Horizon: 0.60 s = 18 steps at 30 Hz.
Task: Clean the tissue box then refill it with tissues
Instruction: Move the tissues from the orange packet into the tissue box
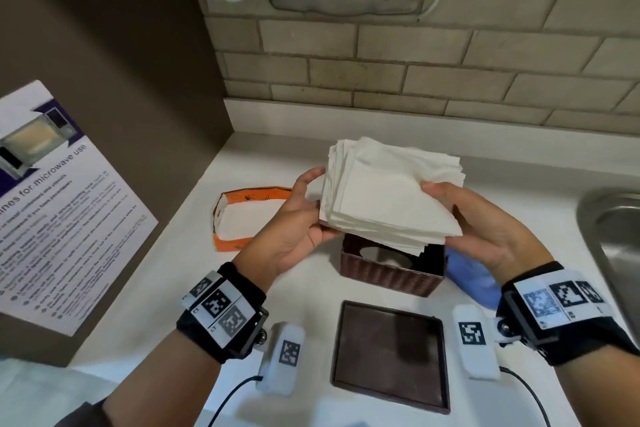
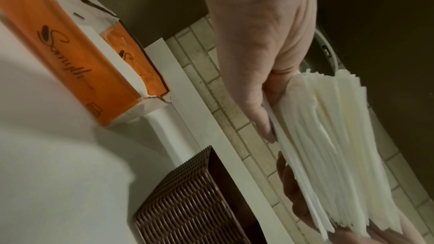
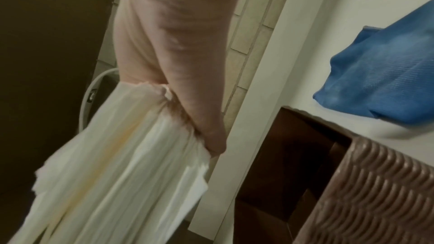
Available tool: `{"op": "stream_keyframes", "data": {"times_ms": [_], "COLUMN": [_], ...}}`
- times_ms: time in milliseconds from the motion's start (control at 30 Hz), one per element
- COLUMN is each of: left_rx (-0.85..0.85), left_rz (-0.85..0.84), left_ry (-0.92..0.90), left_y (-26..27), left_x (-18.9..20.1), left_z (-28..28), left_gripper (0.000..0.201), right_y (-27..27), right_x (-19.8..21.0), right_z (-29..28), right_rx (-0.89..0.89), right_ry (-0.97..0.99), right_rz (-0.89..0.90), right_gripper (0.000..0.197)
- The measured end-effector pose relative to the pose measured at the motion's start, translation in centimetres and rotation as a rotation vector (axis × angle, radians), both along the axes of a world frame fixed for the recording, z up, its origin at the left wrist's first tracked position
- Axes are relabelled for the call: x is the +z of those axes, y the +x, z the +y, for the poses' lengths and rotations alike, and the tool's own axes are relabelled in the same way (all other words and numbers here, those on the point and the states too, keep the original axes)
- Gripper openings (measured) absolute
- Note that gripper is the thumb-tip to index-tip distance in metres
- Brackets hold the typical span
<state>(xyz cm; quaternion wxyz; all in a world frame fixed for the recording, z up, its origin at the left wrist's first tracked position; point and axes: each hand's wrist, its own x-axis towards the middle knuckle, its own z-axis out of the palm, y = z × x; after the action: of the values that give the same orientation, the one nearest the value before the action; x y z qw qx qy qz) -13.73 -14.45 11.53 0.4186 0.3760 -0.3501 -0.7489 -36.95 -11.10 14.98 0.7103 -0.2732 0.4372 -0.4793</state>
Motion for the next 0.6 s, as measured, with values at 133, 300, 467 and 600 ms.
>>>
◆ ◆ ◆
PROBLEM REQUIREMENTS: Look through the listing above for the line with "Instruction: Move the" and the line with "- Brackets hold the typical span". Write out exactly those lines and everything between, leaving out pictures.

ANSWER BOX:
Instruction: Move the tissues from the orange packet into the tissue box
Available tool: `{"op": "stream_keyframes", "data": {"times_ms": [_], "COLUMN": [_], ...}}`
- times_ms: time in milliseconds from the motion's start (control at 30 Hz), one per element
- COLUMN is each of: left_rx (-0.85..0.85), left_rz (-0.85..0.84), left_ry (-0.92..0.90), left_y (-26..27), left_x (-18.9..20.1), left_z (-28..28), left_gripper (0.000..0.201), right_y (-27..27), right_x (-19.8..21.0), right_z (-29..28), right_rx (-0.89..0.89), right_ry (-0.97..0.99), right_rz (-0.89..0.90), right_gripper (0.000..0.197)
- The measured end-effector pose relative to the pose measured at the motion's start, translation in centimetres and rotation as a rotation vector (axis × angle, radians), both along the axes of a world frame fixed for the recording, z up, its origin at the left wrist's first tracked position
- Axes are relabelled for the call: x is the +z of those axes, y the +x, z the +y, for the poses' lengths and rotations alike, and the tool's own axes are relabelled in the same way (all other words and numbers here, those on the point and the states too, keep the original axes)
- Gripper openings (measured) absolute
- Note that gripper is the thumb-tip to index-tip distance in metres
- Brackets hold the typical span

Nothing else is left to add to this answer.